The price of international benchmark Brent crude is set to climb to $70 a barrel in the third quarter of next year based on Friday's decision in which OPEC and its allies agreed to curb oil production by 1.2 million barrels per day (bpd), according to an expert on Monday.
“A production cut of 1.2 million bpd would tighten the oil market by the third quarter of 2019 and cause prices to rise back above $70 per barrel for Brent," Ann-Louise Hittle, vice president of macro oils at Wood Mackenzie, said in a note.
To balance the global oil market and push crude prices higher, the 15-member OPEC agreed Friday to trim its output by a total of 800,000 bpd.
Non-OPEC oil producing countries, which include Russia and nine other nations, will cut their total production by 400,000 bpd to contribute to the deal, whose implementation will begin on Jan. 1 for six months.
- Saudis' long-term goal
Prior to the OPEC meeting, there was much speculation as to whether Saudi Arabia would give in to pressure from U.S. President Donald Trump who thanked the kingdom on Nov. 21 for keeping prices low, and affirmed his support of Saudi Arabia despite the kingdom’s admission it murdered journalist Jamal Khashoggi.
OPEC's biggest and most influential producer, however, decided Friday to carry most of the burden for the organization by lowering its production by 500,000 bpd.

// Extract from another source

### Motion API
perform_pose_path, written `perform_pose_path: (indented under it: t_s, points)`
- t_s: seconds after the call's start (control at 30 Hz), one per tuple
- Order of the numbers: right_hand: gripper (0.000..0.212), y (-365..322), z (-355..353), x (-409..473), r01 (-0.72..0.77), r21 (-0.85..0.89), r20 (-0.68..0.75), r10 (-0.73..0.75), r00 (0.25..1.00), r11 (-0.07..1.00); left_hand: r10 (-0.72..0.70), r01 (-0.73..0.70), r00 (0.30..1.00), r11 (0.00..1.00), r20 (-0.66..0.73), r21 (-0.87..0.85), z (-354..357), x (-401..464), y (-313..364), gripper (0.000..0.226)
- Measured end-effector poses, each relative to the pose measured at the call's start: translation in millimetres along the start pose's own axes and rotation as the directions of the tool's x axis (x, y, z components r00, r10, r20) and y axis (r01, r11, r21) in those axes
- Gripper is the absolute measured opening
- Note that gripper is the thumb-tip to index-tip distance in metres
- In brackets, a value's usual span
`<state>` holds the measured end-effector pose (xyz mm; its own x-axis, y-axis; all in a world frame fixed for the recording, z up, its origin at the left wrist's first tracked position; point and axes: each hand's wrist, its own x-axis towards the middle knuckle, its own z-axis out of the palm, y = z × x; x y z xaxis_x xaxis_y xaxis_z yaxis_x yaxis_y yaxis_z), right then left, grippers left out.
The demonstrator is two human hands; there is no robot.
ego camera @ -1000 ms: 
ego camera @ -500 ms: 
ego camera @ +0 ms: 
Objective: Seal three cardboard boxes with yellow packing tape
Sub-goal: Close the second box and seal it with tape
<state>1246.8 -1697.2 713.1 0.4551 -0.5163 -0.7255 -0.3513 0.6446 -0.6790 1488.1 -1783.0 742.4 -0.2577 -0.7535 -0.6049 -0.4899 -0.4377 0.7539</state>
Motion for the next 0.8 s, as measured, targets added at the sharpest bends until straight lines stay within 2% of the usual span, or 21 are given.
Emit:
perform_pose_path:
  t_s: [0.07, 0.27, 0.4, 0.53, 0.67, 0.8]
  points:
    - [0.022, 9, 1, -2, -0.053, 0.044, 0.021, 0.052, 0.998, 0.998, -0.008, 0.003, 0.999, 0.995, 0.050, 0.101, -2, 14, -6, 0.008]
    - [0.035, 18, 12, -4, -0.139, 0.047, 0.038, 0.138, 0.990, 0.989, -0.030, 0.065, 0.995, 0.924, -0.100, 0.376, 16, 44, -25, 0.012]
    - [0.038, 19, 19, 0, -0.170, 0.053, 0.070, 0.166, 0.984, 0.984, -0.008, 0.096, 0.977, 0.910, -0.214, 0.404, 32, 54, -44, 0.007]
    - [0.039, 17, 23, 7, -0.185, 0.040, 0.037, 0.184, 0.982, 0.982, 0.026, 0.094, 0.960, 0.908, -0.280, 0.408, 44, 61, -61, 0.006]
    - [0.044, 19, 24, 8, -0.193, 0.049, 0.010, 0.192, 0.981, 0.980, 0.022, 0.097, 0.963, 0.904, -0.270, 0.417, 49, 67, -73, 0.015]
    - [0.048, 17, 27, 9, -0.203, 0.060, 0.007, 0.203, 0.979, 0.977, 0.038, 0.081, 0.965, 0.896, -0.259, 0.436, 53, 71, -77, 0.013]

“Saudi Arabia has a long-term goal of managing the oil market to avoid the sharp falls and spikes which hurt demand and the ability of the industry to develop supply," Hittle said.
"On top of this, Saudi Arabia also needs higher oil revenues to fund domestic Saudi spending," she added.
Caroline Bain, chief commodities economist at London-based Capital Economics, said in a note "... with Saudi Arabia taking the lead in the cuts, we do expect production to fall."
"What’s more, we could see persistent involuntary declines in output in Iran and Venezuela," she added.
Due to U.S. sanctions on Iranian exports, Tehran requested that OPEC exempt Iran from the production cut deal. Iran's request was granted along with Venezuela and Libya.
Russia, the biggest oil producer among non-OPEC, will curb its production by around 228,000 bpd, 2 percent of its 11.4 million bpd production level in October, Energy Minister Alexander Novak confirmed Friday.
Bain said output cuts of OPEC and its allies would remove most of the excess crude supply in the global oil market, but added "Russian output has soared recently and will remain at a high level even after the cut."
-U.S. oil on the rise
Although the two heavyweights Saudi Arabia and Russia will curb their output with OPEC and non-OPEC, the world's biggest crude producer U.S. is set to continue to pump oil at a record high level.
Crude production in the U.S. climbed to an all-time high of 11.7 million bpd in mid-November and has stayed at that level since then.
With U.S. production poised to increase further, this could increase the glut of supply in the global oil market once again and push prices lower.
"... We expect a year-on-year increase of 2.4 million bpd in non-OPEC production as U.S. supply continues to gain sharply," Hittle said.
“That compares to our forecast for oil demand to increase by just 1.1 million bpd in 2019, leaving little room for a significant increase in OPEC production next year," she added.
-Weak demand on horizon
Global demand for crude oil faces the risk of a decline next year due to a lower forecast for global economic growth.
The International Monetary Fund on Oct. 8 lowered its forecast for global economic growth for 2019 to 3.7 percent, from its earlier estimate of 3.9 percent in April.
"We continue to expect that slower economic growth will weigh on oil demand next year, which coupled with rapid growth in U.S. production, will put renewed downward pressure on prices," Bain concluded.